(Data for analysis Opens)
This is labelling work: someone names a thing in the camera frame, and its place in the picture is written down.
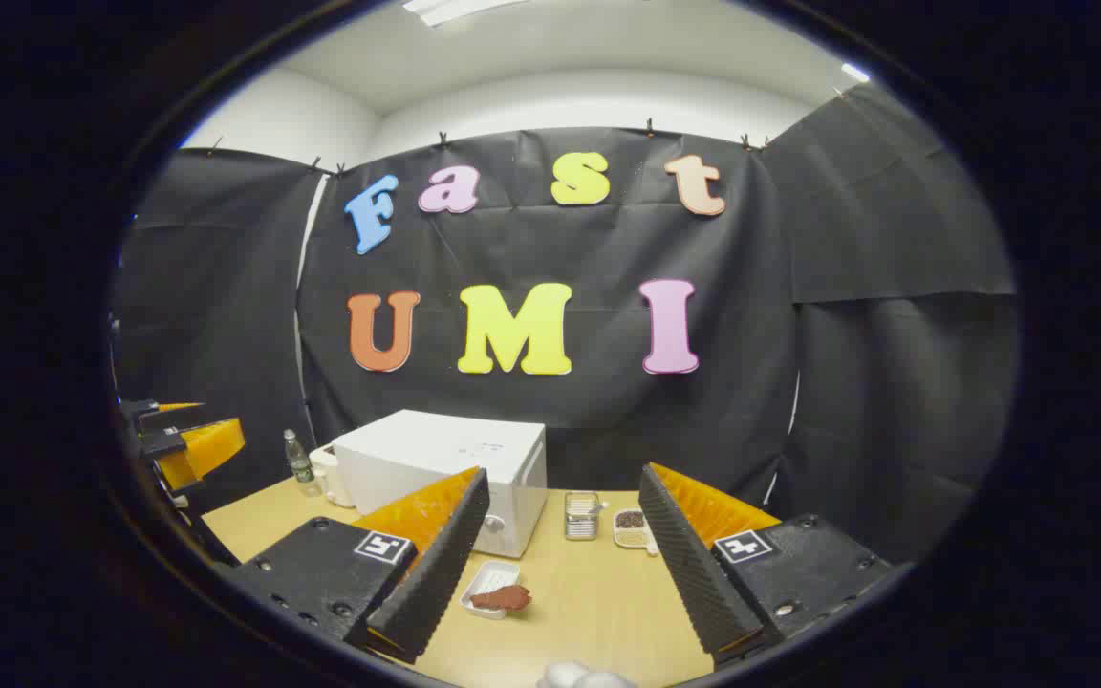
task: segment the plastic bottle
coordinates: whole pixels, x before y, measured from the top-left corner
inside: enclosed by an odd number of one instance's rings
[[[320,488],[314,480],[314,465],[308,460],[308,454],[301,447],[301,441],[296,439],[296,434],[292,430],[283,430],[284,452],[287,454],[287,466],[292,467],[292,473],[296,476],[296,484],[301,487],[301,492],[305,496],[320,495]]]

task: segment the yellow letter
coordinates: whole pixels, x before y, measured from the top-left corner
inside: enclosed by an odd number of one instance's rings
[[[530,352],[521,361],[528,374],[568,374],[571,360],[563,352],[563,309],[571,299],[567,284],[534,284],[520,313],[512,317],[499,288],[490,284],[461,291],[467,305],[467,356],[458,360],[462,372],[490,372],[487,343],[504,372],[511,372],[528,340]]]
[[[611,193],[603,171],[611,166],[600,153],[564,153],[554,162],[550,195],[564,206],[592,206]]]

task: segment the metal container
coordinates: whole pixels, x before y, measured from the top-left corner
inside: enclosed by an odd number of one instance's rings
[[[568,492],[563,496],[563,527],[567,539],[598,539],[598,492]]]

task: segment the pink letter
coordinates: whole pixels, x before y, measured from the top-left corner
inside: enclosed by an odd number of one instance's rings
[[[428,179],[436,186],[428,186],[427,192],[419,195],[418,207],[428,214],[437,214],[440,210],[449,210],[450,214],[466,212],[478,201],[478,197],[475,196],[478,176],[480,176],[478,171],[467,165],[436,171]]]
[[[652,352],[643,370],[656,374],[698,369],[699,357],[691,353],[686,331],[686,297],[695,286],[680,279],[654,279],[641,284],[640,293],[652,314]]]

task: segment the table surface
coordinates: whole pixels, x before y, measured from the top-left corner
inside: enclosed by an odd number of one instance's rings
[[[563,535],[563,489],[547,492],[542,517],[520,559],[471,553],[427,652],[412,669],[449,684],[533,688],[548,663],[576,660],[641,687],[674,685],[712,670],[659,556],[612,539],[612,514],[639,509],[637,492],[598,492],[609,506],[598,539]],[[258,556],[312,517],[342,523],[355,510],[304,496],[294,478],[206,514],[241,561]],[[458,601],[484,561],[515,561],[532,603],[506,619],[482,619]]]

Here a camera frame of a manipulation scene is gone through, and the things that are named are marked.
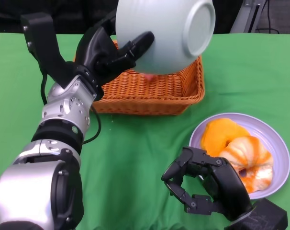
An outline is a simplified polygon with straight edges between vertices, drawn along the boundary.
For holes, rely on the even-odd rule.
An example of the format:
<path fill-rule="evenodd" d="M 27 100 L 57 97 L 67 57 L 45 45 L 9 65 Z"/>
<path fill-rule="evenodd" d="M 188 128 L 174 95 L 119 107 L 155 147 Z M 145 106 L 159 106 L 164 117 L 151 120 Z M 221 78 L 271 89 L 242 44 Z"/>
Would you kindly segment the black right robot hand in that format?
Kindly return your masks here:
<path fill-rule="evenodd" d="M 202 177 L 202 186 L 208 194 L 189 195 L 181 186 L 184 176 Z M 217 212 L 234 221 L 253 209 L 248 192 L 230 162 L 211 157 L 202 149 L 184 147 L 161 180 L 187 213 Z"/>

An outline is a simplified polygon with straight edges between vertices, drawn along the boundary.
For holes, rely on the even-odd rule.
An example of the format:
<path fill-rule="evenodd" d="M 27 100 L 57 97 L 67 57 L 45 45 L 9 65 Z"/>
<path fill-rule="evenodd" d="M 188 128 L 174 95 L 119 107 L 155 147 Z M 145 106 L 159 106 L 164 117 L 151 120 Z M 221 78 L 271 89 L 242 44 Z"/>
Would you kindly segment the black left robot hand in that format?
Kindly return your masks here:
(Data for analysis Closes)
→ Brief
Among the entries, how many lines hold the word "hand"? Please answer with only that number.

→ Answer box
2